GENEVA – On August 27th, the 18th Conference of the Parties to CITES (the Convention on International Trade in Endangered Species) agreed to restrict exports of wild-caught African elephants to conservation programmes within their natural habitats, except in exceptional circumstances or emergency situations, and where benefits to conservation in Africa are demonstrated. Currently, more than 30 wild baby elephants are being held in enclosures in Zimbabwe. They were initially destined for zoos on other continents, mainly in China. The CITES decisions are now in force. Therefore, the exports cannot proceed without contravening the new rules.
The European Union (EU) played a key role in this historic decision, initiated by the African Elephant Coalition (AEC), a group of over 30 African countries calling for the full protection of elephants at CITES. The EU stated that they have not imported a live elephant in the last ten years, and they do not intend to do so in the future. The EU is to be commended for its actions and as a promoter of global biodiversity. We all now have a responsibility to ensure that the 30 wild baby elephants are rehabilitated within their natural range. In particular, it is important that there are no attempts to subvert the CITES decision by interpreting “exceptional circumstances” or “emergency situations” so it becomes a loophole and used to permit the exports of the elephants held in Zimbabwe.
“If these planned exports go ahead, the exporting and importing countries would be contravening international law”, says Dr. Rosalind Reeve, CITES Project Director of the David Shepherd Wildlife Foundation and legal advisor of Fondation Franz Weber.
“We need to understand that these baby elephants are traumatised”, says Vera Weber, President of the Fondation Franz Weber. “They were caught in the wild and separated from their families. We cannot subject them to more suffering and abuse. The lengthy transit process would be distressing, and the elephants would be condemned to a grim, solitary life in captivity. This would not meet their complex biological and social needs.”

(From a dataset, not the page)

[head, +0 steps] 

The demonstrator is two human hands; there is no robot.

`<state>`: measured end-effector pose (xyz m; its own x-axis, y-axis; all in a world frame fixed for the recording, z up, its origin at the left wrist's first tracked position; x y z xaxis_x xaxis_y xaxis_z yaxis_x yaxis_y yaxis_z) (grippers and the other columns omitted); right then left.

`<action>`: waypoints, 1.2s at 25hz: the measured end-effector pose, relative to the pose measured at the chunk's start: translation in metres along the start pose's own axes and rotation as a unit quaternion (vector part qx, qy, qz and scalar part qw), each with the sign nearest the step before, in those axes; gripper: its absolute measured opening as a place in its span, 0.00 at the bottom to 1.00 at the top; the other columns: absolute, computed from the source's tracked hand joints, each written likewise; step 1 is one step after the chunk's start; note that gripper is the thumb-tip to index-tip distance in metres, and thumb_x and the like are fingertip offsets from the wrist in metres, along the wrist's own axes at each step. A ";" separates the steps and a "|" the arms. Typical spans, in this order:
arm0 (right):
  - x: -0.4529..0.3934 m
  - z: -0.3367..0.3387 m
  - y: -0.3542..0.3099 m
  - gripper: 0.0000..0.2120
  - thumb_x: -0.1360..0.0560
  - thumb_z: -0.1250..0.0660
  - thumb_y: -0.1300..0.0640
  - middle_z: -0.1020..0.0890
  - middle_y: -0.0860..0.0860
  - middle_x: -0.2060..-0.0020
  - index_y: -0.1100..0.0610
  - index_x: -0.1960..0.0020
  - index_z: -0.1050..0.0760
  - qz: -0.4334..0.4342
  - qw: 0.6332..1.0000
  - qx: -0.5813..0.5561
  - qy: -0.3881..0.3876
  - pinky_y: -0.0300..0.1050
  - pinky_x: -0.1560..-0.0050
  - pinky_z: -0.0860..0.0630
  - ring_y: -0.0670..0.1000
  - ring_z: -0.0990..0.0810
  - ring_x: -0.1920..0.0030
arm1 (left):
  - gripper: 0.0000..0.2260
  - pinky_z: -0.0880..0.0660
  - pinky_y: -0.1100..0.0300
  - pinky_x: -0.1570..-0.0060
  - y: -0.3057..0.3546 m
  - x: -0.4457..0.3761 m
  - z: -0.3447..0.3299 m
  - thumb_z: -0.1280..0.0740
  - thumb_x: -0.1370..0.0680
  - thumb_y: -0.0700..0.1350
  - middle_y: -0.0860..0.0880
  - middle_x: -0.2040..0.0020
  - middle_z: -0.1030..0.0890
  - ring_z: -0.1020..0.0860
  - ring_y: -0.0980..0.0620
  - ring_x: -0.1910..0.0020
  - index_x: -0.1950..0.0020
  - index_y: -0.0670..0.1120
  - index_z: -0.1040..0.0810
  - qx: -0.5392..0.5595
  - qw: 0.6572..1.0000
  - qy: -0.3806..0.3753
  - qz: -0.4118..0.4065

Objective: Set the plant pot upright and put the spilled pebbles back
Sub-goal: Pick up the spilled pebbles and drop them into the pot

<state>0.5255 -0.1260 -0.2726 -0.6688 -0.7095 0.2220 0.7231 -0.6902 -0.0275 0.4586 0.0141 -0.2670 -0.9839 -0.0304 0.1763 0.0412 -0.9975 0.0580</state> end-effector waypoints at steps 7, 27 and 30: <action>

“For these 30 baby elephants already captured, there are workable solutions within Zimbabwe to rehabilitate and release them back into the wild”, says Karen Trendler, Manager of Wildlife Trade and Trafficking of the NSPCA (National Council of Societies for the Prevention of Cruelty to Animals), an organisation that ensures that the protection of wildlife under South African and Zimbabwean law is upheld and respected. “There have been a number of programmes in southern Africa where both captive raised and wild caught ‘tamed and trained‘ elephants have been successfully integrated into a wild population. Some have even been rehabilitated after living in captivity for eight years or more”.
This historic CITES decision has created an opportunity to give these 30 elephants back their lives. Now is the time for the global community to step up and assist with their rehabilitation so they can return to the wild.